Health and Technology
In this episode of When Life Gives You Parkinson’s, I explore how the collision of health, technology and innovation in the private sector is revolutionizing approaches to measuring brain activity and treat brain related issues from Parkinson’s to major brain injuries and concussions.
A major part of having Parkinson’s disease is finding out what matches you in terms of diet, exercise, pharmaceuticals, therapies and relationships so you can manage your symptoms and maintain the best quality of life for as long as possible. But, are you aware of everything that’s out there that you could be using? I wasn’t. From hand-made, steel stationary bikes designed especially for people with Parkinson’s to a tongue stimulator to improve your balance and walking gait, I feel as if I’ve found a secret Bat-cave of cool, technology that I never knew existed. All of it comes with a price tag and insurance does not cover it.
DISCLAIMER: I am not a spokesperson for these companies or products, they are not clients and have not paid for this placement. These products and services are part of my journey in exploring all the ways to live my best life with Parkinson’s.

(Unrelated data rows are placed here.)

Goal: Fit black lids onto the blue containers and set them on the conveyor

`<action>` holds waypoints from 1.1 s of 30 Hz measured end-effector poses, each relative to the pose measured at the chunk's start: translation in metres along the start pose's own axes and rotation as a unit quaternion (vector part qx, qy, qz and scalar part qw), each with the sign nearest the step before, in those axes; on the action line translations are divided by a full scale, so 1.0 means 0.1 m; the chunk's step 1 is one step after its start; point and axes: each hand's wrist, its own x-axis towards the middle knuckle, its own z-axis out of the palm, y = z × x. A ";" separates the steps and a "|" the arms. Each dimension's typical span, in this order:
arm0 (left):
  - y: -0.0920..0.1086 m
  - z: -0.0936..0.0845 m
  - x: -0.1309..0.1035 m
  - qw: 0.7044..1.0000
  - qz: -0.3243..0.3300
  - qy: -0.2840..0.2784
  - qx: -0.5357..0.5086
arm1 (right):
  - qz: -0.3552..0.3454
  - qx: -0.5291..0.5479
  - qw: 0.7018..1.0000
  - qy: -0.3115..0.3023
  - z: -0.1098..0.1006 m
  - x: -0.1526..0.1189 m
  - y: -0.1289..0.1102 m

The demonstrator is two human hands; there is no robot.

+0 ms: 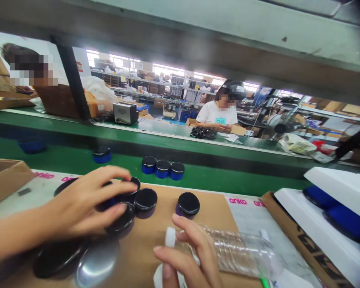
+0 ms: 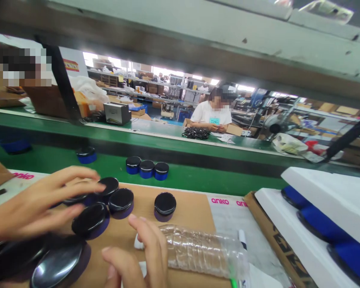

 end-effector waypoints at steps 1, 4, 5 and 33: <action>-0.10 0.07 0.26 0.999 -0.017 -0.030 0.008 | 0.001 0.003 1.000 0.001 0.00 0.00 0.00; -0.43 0.44 0.93 0.988 -0.053 -0.136 0.043 | 0.004 0.007 1.000 0.001 -0.02 -0.02 0.01; -0.52 0.58 1.09 0.981 -0.068 -0.175 0.056 | 0.007 0.008 1.000 0.001 -0.02 -0.03 0.02; 0.06 0.85 1.80 0.947 -0.143 -0.285 -0.035 | 0.085 0.031 0.996 0.014 -0.29 0.24 0.27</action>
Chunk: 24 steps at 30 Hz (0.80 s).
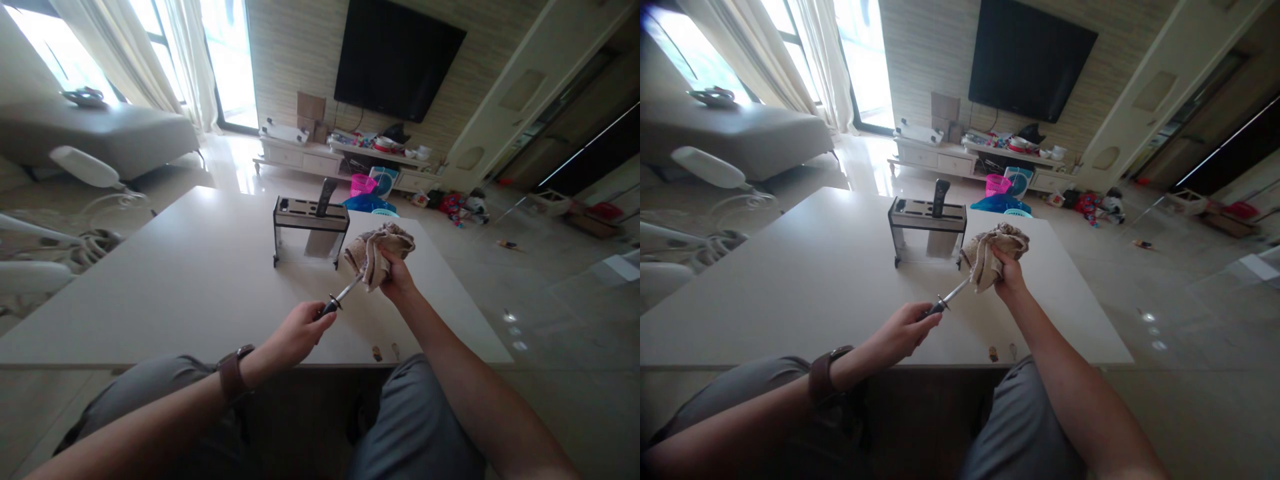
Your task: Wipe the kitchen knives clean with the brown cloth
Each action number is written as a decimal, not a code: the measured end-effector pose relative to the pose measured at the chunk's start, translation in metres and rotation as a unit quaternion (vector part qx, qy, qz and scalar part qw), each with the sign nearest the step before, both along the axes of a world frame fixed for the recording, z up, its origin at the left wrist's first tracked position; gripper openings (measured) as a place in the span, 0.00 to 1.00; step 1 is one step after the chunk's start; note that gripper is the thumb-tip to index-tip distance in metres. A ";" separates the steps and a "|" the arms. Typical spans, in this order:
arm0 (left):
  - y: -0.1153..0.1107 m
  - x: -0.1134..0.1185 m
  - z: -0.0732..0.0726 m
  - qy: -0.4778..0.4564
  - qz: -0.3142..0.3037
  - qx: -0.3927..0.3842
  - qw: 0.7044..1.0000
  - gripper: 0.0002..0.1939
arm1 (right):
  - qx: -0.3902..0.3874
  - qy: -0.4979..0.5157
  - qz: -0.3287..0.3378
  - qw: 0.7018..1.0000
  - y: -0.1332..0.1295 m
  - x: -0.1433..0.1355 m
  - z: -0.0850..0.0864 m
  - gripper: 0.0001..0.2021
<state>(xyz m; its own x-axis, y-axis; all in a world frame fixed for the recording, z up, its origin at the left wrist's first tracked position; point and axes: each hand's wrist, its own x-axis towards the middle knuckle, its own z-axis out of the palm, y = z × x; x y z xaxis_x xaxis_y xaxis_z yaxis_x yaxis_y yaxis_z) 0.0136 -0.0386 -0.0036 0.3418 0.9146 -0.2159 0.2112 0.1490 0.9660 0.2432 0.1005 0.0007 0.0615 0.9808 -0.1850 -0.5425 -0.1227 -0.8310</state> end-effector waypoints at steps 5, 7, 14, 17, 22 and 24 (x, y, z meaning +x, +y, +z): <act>0.003 0.000 0.003 -0.091 0.008 -0.066 0.994 0.20 | -0.043 0.023 0.065 0.997 -0.014 -0.011 0.009 0.09; 0.004 0.001 0.004 -0.127 0.011 -0.073 0.989 0.22 | -0.038 0.026 0.094 0.995 -0.020 -0.014 0.013 0.09; 0.003 0.002 0.007 -0.218 0.023 -0.104 0.970 0.24 | 0.016 0.000 0.191 0.982 -0.048 -0.033 0.012 0.14; 0.003 0.002 0.008 -0.251 0.035 -0.118 0.960 0.25 | 0.029 -0.003 0.234 0.972 -0.061 -0.047 0.009 0.17; 0.004 0.002 0.006 -0.286 0.030 -0.142 0.947 0.27 | 0.020 0.001 0.228 0.973 -0.072 -0.064 0.008 0.18; 0.003 0.002 0.006 -0.275 0.033 -0.143 0.950 0.26 | 0.023 -0.002 0.204 0.979 -0.073 -0.066 0.009 0.17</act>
<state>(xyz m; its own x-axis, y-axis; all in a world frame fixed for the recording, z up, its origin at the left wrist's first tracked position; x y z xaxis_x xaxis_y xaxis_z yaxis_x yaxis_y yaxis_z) 0.0157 -0.0352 0.0024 0.4195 0.8683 -0.2646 -0.3318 0.4180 0.8457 0.1775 0.0277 0.0099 -0.3366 0.9311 -0.1405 -0.4531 -0.2910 -0.8426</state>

First, the stationary bike. It is called the Theracycle. Joe Possenti bought a Theracycle a year ago and uses it most days. He has had Parkinson’s for 12-years. He told me it’s a game-changer for him. The 200-pound, motorized cycle is designed to improve the lives of people with degenerative brain diseases and works by having assisted pedaling and handlebars that move like an elliptical machine and a the rowing machine.
The most popular Theracycle costs $4,800 ($6,700 CAD), is delivered free in the continental United States and comes with a money-back guarantee.
There is quite an operation underway in Surrey B.C. Recently, I toured The Health and Technology District, which is located across the street from Surrey Memorial Hospital. It is the brainchild of Dr. Ryan D’Arcy, a neuroscientist and entrepreneur.
Dr. D’Arcy says there are 75 tech companies and 96 medical specialists integrated, collaborating and bumping into each other in one building alone.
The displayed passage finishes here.